In other words, 'We can lay down _a priori_ that all sensations have a
certain degree of intensity, and that between a sensation of a given
intensity and the total absence of sensation there is possible an
infinite number of sensations varying in intensity from nothing to
that degree of intensity. Therefore the real, which corresponds to
sensation, can also be said _a priori_ to admit of an infinite variety
of degree.'
Though the principle established is of little intrinsic importance,
the account of it is noticeable for two reasons. In the first place,
although Kant clearly means by the 'real corresponding to sensation' a
body in space, and regards it as a phenomenon, it is impossible to see
how he can avoid the charge that he in fact treats it as a thing in
itself.[8] For the correspondence must consist in the fact that the
real causes or excites sensation in us, and therefore the real, i. e.

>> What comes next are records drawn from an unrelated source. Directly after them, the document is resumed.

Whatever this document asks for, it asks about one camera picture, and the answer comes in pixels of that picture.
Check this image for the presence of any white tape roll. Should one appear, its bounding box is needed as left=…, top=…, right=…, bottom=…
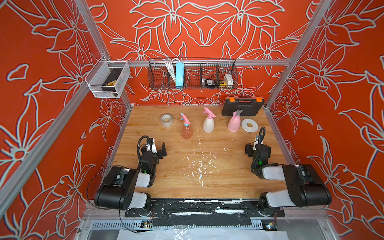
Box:
left=241, top=119, right=259, bottom=133

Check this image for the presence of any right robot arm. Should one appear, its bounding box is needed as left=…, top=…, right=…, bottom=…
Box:
left=245, top=143, right=332, bottom=217

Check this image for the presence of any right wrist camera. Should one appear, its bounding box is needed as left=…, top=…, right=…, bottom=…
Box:
left=253, top=135, right=260, bottom=150

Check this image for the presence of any clear tape roll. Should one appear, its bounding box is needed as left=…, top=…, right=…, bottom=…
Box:
left=161, top=114, right=173, bottom=128

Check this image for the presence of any white adapter block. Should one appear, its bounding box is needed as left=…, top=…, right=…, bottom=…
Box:
left=224, top=74, right=234, bottom=89

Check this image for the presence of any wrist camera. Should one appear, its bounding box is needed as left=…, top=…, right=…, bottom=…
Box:
left=147, top=138, right=157, bottom=154
left=253, top=135, right=260, bottom=150

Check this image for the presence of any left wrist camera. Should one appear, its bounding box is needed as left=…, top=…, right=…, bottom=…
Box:
left=147, top=138, right=157, bottom=154

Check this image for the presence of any pink spray bottle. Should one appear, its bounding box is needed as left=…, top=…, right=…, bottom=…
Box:
left=228, top=115, right=242, bottom=133

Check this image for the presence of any black wire basket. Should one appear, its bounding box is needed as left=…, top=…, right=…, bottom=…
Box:
left=148, top=57, right=238, bottom=90

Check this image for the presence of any black device with label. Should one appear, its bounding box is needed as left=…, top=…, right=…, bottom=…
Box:
left=202, top=79, right=217, bottom=89

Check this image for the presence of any light blue box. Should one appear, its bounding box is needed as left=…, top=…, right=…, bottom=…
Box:
left=175, top=62, right=184, bottom=89

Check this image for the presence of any white spray bottle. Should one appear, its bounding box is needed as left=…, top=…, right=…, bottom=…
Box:
left=203, top=116, right=215, bottom=133

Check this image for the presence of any white cable bundle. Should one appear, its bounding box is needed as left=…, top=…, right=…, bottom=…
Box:
left=165, top=59, right=177, bottom=82

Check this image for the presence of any pink blue spray nozzle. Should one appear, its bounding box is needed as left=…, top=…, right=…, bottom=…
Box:
left=181, top=113, right=191, bottom=127

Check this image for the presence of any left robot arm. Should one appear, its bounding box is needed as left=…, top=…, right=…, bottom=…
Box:
left=94, top=139, right=167, bottom=217

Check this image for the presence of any black box in bin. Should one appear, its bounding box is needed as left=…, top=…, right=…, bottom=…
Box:
left=102, top=68, right=123, bottom=92

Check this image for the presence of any clear reddish spray bottle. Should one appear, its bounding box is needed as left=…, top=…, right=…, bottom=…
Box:
left=181, top=124, right=193, bottom=140

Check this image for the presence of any black orange tool case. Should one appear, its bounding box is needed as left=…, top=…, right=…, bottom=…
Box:
left=222, top=97, right=265, bottom=117

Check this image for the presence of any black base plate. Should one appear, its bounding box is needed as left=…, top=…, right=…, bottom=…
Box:
left=125, top=198, right=285, bottom=229

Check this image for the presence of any clear plastic wall bin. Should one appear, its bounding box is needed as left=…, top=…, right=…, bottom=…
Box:
left=85, top=56, right=131, bottom=99

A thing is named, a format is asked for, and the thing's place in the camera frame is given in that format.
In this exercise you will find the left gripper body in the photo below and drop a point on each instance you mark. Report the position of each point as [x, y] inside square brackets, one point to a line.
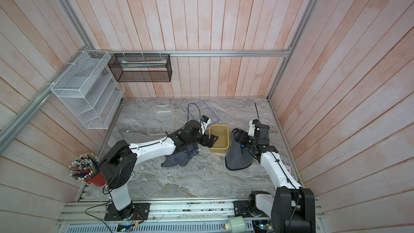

a body in space, is implied to be a thing in itself. In fact, Kant
himself speaks of considering the real in the phenomenon as the cause
of sensation,[9] and, in a passage added in the second edition, after
proving that sensation must have an intensive quantity, he says that,
corresponding to the intensive quantity of sensation, an intensive
quantity, i. e. _a degree of influence on sense_, must be attributed
to all objects of sense-perception.[10] The difficulty of consistently
maintaining that the real, which corresponds to sensation, is a
phenomenon is, of course, due to the impossibility of distinguishing
between reality and appearance within phenomena.[11]
[8] Cf. p. 257 note.
[9] B. 210, M. 128.
[10] B. 208, M. 126. The italics are mine. Cf. from the same
passage, "Phenomena contain, over and above perception, the
materials for some object (through which is represented
something existing in space and time), i. e. they contain the
real of sensation as a merely subjective representation of
which we can only become conscious that _the subject is
affected_, and which we relate _to an object in general_."
(The italics are mine.)
[11] Cf. pp. 94-100.
In the second place, Kant expressly allows that in this anticipation
we succeed in discovering _a priori_ a characteristic of sensation,
although sensation constitutes that empirical element in phenomena,
which on Kant's general view cannot be apprehended _a priori_.